Records from a data collection:
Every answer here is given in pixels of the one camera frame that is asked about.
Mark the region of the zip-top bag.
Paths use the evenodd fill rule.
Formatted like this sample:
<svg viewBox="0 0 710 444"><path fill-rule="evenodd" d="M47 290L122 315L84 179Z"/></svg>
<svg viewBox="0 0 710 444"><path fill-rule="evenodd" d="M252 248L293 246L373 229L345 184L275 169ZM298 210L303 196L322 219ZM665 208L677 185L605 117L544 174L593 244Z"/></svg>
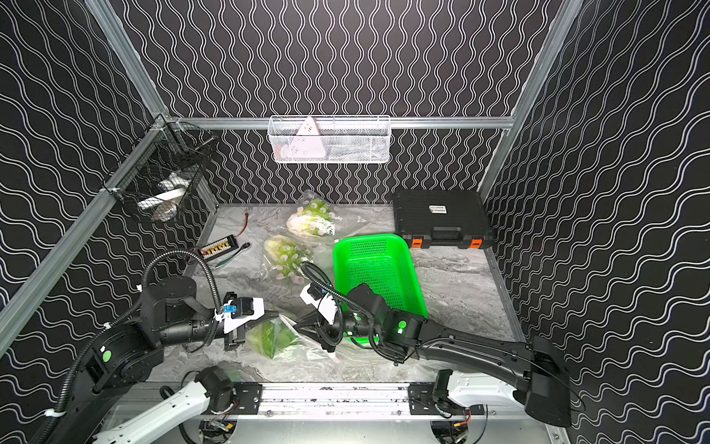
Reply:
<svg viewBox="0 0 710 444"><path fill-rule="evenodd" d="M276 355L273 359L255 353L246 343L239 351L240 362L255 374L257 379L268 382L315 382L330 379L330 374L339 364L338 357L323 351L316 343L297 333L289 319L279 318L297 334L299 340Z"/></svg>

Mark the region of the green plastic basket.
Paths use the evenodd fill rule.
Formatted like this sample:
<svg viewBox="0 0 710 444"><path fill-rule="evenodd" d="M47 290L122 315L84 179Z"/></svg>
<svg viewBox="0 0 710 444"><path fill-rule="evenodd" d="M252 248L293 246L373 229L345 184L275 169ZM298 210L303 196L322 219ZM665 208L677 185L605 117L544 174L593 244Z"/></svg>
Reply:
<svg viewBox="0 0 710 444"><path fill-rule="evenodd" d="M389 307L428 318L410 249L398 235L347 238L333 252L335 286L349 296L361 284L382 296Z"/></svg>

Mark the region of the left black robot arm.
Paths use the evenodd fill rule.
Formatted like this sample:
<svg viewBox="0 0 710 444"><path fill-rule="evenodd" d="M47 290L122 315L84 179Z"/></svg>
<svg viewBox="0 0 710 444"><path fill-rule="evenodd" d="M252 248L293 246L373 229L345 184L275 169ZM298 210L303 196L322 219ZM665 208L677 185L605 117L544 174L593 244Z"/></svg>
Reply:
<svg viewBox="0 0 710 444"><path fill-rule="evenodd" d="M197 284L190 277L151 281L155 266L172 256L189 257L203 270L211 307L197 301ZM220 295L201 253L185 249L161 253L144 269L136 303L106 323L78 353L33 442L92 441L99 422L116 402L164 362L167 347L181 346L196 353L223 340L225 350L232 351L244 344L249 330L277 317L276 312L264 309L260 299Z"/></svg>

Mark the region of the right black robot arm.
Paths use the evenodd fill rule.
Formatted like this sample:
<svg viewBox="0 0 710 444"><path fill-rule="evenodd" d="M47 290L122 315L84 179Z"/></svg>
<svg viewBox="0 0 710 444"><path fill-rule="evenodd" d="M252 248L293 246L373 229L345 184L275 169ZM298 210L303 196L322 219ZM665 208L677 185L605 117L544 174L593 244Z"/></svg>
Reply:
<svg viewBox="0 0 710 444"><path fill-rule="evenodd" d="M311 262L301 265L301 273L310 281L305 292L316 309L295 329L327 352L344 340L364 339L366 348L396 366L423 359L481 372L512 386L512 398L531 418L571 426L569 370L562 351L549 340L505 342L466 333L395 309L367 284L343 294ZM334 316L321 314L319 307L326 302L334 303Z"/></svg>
==
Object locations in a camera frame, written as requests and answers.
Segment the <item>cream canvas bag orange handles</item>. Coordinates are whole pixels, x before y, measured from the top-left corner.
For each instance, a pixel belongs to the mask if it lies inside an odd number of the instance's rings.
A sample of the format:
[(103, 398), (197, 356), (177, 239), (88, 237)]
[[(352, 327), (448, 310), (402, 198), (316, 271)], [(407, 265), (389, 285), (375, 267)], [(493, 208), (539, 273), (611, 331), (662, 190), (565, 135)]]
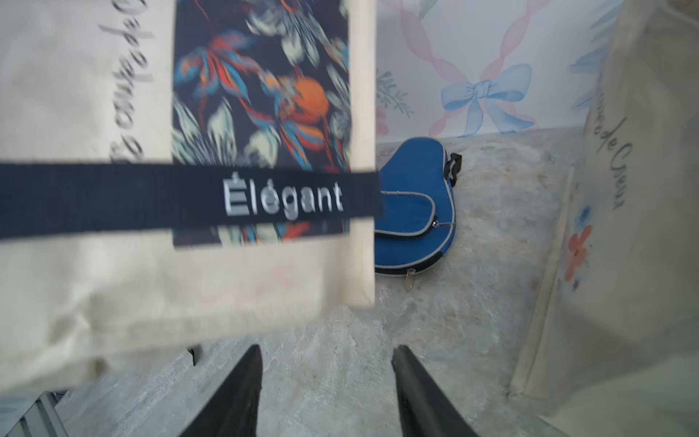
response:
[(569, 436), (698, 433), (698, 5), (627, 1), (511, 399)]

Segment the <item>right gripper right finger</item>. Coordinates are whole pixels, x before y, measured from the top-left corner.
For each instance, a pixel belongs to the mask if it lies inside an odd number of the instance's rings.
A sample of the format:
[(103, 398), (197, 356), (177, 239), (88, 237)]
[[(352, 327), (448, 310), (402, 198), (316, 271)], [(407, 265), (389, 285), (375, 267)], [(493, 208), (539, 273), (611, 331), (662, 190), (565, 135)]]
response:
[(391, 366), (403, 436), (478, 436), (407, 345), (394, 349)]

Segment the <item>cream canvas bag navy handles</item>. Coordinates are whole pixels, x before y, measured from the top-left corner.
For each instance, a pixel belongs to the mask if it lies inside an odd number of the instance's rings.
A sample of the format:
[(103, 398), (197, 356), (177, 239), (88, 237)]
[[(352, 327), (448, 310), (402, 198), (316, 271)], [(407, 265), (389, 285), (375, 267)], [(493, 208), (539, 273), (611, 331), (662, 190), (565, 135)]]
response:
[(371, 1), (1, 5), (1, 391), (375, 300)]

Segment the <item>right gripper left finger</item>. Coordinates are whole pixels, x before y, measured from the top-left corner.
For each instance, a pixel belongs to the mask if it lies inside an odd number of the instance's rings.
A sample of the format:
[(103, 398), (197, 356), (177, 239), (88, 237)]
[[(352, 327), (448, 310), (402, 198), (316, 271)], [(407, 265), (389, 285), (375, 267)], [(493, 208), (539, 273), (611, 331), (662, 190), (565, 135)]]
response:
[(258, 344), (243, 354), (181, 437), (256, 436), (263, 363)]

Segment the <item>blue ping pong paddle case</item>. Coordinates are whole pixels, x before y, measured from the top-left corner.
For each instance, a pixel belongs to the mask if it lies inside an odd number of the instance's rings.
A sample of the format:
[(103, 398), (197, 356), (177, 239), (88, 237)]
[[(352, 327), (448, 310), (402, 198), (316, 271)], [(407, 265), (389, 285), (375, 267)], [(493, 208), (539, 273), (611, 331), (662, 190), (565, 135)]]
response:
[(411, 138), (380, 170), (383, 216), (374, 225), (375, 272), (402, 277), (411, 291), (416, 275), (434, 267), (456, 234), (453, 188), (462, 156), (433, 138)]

TASK DIRECTIONS
A bare number should be your reply: how many lines in the entries above include the word "camera".

WRITTEN RESPONSE
2